Univerdad

Una conversación pública sobre la universidad española en clave afirmativa y crítica, desde la independencia y el rigor intelectual

¿Más autonomía para poder competir?

Que las Universidades europeas deban ser competitivas es la idea fuerza más importante de la Declaración de Bolonia de 1999. Se trata de reaccionar contra la “amenaza” que representan las Universidades norteamericanas relevantes y algunas japonesas. Esa reacción tiene la finalidad de captar al estudiantado que, mayoritariamente, se decanta por Universidades distintas de las europeas. Para eso serviría la idea de competitividad de las Universidades del Espacio Europeo de Educación Superior.

Que las Universidades europeas deban ser competitivas es la idea fuerza más importante de la Declaración de Bolonia de 1999

En España eso tiene una relación casi inmediata con determinado contenido de la Ley Orgánica de Universidades de 2001. En ella se reflejan estas ideas de competitividad que debe ser alcanzada a través del reforzamiento de la calidad de la actividad docente e investigadora de las Universidades españolas.
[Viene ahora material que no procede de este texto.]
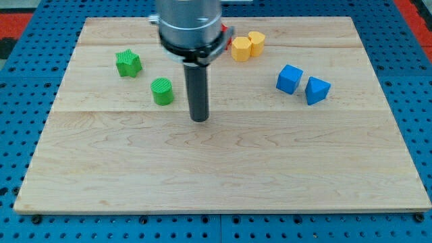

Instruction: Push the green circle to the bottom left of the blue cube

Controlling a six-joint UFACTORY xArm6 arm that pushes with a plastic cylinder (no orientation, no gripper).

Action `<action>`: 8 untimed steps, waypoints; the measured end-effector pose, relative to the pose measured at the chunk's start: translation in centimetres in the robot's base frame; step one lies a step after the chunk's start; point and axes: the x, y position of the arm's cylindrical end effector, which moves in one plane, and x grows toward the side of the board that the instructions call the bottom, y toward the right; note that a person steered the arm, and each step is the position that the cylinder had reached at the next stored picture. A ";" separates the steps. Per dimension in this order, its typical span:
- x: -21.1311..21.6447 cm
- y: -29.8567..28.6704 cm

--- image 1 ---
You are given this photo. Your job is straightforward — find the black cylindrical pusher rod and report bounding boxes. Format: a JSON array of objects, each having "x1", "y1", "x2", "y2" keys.
[{"x1": 184, "y1": 63, "x2": 209, "y2": 122}]

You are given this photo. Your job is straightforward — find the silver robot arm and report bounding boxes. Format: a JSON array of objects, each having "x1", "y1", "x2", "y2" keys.
[{"x1": 149, "y1": 0, "x2": 234, "y2": 122}]

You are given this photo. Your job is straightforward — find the blue cube block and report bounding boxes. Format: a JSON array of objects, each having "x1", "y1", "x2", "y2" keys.
[{"x1": 276, "y1": 65, "x2": 303, "y2": 95}]

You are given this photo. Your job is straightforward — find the green cylinder block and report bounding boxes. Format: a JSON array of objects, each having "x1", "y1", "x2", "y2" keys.
[{"x1": 151, "y1": 78, "x2": 174, "y2": 106}]

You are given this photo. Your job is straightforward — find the yellow hexagon block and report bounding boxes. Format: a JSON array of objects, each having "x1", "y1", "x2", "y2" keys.
[{"x1": 231, "y1": 36, "x2": 252, "y2": 61}]

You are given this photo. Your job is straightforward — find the red block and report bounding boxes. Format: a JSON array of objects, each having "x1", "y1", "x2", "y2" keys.
[{"x1": 221, "y1": 23, "x2": 233, "y2": 51}]

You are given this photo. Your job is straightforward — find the green star block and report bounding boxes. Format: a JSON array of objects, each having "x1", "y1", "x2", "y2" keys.
[{"x1": 115, "y1": 49, "x2": 142, "y2": 78}]

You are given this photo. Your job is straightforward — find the yellow heart block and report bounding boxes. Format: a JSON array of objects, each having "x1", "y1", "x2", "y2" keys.
[{"x1": 248, "y1": 31, "x2": 265, "y2": 57}]

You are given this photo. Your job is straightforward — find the wooden board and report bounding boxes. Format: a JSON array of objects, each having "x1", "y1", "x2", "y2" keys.
[{"x1": 14, "y1": 17, "x2": 431, "y2": 215}]

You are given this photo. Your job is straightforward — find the blue triangular block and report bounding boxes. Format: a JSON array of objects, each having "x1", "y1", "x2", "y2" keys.
[{"x1": 305, "y1": 76, "x2": 331, "y2": 105}]

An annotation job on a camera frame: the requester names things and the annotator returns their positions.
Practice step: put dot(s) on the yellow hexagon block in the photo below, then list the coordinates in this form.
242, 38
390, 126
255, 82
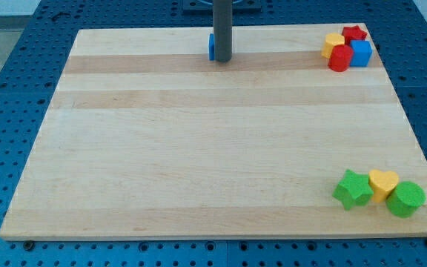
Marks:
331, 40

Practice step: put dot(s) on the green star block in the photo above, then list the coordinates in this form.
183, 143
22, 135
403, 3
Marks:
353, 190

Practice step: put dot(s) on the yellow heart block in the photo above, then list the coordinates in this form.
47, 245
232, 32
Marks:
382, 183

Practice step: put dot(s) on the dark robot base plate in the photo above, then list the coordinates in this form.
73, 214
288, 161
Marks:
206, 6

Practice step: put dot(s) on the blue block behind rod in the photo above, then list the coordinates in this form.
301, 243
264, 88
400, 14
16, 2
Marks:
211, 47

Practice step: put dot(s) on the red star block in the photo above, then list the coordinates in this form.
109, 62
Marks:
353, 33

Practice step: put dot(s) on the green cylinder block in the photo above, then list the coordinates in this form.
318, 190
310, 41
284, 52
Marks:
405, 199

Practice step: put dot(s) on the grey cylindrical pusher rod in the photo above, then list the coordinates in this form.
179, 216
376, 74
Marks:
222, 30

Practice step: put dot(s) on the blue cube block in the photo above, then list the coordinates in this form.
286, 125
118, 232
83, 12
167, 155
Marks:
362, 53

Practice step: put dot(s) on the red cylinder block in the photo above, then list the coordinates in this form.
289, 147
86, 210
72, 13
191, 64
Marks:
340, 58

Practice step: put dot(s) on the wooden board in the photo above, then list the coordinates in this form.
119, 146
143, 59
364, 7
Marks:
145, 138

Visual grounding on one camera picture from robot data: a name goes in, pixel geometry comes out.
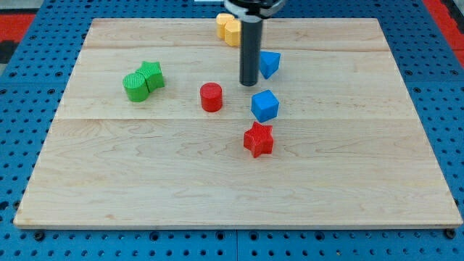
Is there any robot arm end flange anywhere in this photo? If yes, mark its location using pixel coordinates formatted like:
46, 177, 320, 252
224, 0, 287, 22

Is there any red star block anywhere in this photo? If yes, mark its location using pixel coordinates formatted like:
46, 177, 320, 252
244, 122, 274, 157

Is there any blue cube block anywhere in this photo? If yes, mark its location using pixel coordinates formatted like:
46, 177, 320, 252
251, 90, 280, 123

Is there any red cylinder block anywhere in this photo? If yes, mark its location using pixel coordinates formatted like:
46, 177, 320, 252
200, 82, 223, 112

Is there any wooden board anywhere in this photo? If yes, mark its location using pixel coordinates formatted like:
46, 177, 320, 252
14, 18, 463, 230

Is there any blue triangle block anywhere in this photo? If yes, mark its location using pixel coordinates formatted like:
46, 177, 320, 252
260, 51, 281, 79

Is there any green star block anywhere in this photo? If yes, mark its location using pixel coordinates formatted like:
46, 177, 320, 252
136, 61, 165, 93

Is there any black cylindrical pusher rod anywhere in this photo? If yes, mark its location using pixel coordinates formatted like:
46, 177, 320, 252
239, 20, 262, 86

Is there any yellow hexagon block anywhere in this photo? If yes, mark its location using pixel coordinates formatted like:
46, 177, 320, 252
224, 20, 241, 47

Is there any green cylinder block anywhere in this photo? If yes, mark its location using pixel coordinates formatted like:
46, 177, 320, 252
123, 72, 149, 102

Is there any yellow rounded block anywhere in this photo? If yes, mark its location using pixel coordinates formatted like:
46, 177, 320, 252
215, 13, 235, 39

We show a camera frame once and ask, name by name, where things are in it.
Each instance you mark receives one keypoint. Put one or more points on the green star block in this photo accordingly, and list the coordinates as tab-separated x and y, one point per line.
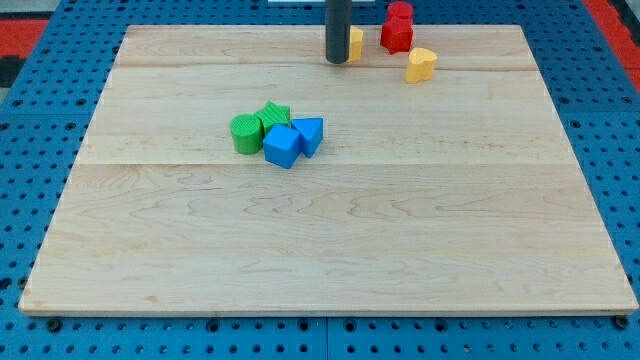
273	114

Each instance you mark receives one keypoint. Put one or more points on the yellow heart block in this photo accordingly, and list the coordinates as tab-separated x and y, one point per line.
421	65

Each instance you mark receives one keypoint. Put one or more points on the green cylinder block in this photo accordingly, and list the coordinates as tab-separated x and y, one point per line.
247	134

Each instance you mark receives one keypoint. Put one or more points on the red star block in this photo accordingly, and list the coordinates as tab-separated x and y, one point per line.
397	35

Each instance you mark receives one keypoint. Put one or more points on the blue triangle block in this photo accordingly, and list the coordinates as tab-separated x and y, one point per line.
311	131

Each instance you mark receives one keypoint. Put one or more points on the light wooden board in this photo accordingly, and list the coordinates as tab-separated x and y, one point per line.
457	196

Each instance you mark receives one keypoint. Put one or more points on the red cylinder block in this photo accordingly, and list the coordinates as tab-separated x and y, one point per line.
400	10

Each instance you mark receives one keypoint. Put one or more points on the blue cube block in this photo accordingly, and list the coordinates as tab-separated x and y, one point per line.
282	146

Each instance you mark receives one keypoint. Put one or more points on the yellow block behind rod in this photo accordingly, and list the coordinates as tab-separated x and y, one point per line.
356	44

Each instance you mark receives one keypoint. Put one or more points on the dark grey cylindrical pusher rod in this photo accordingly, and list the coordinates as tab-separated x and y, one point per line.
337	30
Posteriormente y en el plano normativo ello tendrá un refuerzo importante con las Leyes de Economía Sostenible y de la Ciencia, la Tecnología y la Innovación de 2001.
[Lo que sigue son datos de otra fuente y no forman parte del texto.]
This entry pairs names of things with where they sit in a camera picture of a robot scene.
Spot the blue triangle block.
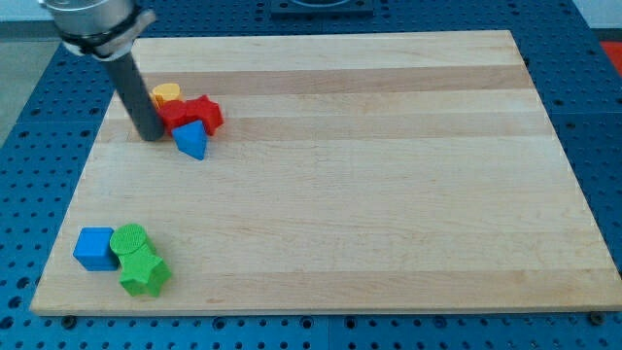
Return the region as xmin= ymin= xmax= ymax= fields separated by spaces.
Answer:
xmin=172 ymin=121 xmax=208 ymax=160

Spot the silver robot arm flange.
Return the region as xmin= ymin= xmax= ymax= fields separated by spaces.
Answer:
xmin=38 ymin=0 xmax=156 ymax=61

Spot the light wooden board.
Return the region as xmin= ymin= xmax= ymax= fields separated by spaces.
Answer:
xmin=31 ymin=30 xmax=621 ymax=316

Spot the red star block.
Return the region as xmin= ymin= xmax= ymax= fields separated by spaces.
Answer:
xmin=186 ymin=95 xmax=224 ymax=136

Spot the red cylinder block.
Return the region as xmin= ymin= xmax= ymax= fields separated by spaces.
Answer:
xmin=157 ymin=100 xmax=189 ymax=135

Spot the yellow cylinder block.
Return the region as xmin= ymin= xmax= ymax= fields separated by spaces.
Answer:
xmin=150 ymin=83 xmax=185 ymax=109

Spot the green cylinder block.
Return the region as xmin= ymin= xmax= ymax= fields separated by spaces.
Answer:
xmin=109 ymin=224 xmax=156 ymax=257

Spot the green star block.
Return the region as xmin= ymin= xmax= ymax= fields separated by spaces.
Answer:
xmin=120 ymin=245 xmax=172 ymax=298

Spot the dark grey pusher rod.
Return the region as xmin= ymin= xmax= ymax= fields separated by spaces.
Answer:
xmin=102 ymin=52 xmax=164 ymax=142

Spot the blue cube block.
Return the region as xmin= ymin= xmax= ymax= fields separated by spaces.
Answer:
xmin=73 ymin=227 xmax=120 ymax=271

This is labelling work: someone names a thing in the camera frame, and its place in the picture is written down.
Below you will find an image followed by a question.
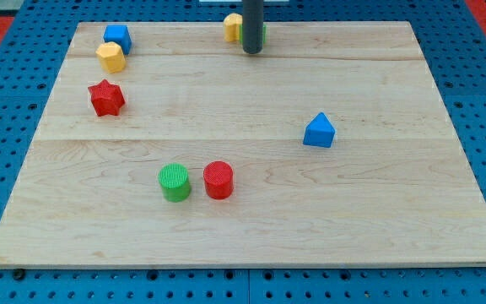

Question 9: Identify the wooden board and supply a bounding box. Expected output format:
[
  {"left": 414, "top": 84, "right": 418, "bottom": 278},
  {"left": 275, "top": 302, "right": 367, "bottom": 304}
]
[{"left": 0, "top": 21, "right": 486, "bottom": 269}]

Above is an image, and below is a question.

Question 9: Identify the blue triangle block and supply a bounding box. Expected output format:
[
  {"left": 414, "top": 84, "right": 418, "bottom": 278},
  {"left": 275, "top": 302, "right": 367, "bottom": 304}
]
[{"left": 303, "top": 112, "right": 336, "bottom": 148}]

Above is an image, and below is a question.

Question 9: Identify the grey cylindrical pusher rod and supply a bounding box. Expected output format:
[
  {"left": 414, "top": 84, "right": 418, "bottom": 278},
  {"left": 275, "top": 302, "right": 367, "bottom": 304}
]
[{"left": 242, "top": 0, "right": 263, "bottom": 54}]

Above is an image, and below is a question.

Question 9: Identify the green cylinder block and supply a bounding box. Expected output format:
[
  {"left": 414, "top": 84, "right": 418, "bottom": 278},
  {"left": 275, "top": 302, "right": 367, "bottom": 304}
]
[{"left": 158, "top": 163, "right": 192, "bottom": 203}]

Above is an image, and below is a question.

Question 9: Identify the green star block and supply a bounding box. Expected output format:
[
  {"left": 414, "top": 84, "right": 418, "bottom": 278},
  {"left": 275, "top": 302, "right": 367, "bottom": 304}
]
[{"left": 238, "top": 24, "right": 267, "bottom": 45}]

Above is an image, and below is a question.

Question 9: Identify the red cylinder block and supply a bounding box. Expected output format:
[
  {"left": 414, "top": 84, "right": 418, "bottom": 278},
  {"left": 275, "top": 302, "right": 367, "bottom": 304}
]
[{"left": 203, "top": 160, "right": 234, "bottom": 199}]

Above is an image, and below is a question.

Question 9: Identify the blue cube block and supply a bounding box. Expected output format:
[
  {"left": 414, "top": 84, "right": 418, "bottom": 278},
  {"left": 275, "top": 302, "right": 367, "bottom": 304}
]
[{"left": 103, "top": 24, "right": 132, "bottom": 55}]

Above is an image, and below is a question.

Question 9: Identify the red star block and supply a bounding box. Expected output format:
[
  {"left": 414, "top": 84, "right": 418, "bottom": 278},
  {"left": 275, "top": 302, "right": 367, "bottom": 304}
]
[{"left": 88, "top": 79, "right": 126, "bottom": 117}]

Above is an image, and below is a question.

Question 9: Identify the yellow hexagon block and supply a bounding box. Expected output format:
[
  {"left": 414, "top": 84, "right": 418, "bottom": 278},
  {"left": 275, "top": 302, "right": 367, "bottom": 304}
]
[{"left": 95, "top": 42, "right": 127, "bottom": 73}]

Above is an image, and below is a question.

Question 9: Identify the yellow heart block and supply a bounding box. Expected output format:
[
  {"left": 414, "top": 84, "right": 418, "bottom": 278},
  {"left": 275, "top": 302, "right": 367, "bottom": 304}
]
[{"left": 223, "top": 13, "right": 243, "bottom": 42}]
Pero esta competitividad exige que la actividad de las Universidades para conseguirla se base en una correcta realización del derecho fundamental a la autonomía de las Universidades que poseen en función de la decisión de la Constitución (art. 27.10) calificada como derecho fundamental por el Tribunal Constitucional en 1987.

Y allí es donde se advierte una profunda separación entre los principios de autonomía y competitividad porque la Universidad no es elemento decisivo para decidir sobre los precios de sus servicios, sobre la selección del profesorado o del alumnado o para tener un papel decisivo en su propia auto-organización para alcanzar los fines que debe perseguir, entre ellos el de la competitividad.

No es posible, por tanto, realizar de forma coherente unas exigencias para las Universidades si se les priva de los medios específicos para alcanzarlas. En todo caso la competitividad debería ser un principio directivo de cuantos entes y órganos tienen competencias normativas y ejecutivas sobre las Universidades (Estado y Comunidades Autónomas).

Los Campus de Excelencia Internacional han sido la enseña política predominante para alcanzar los fines de calidad y competitividad que fijaba el ordenamiento. Pero la generalidad con que se ha otorgado el distintivo de CEI unido a las restricciones presupuestarias, mucho más acusadas conforme avanza la crisis económica, permiten calificar como fracaso esa política.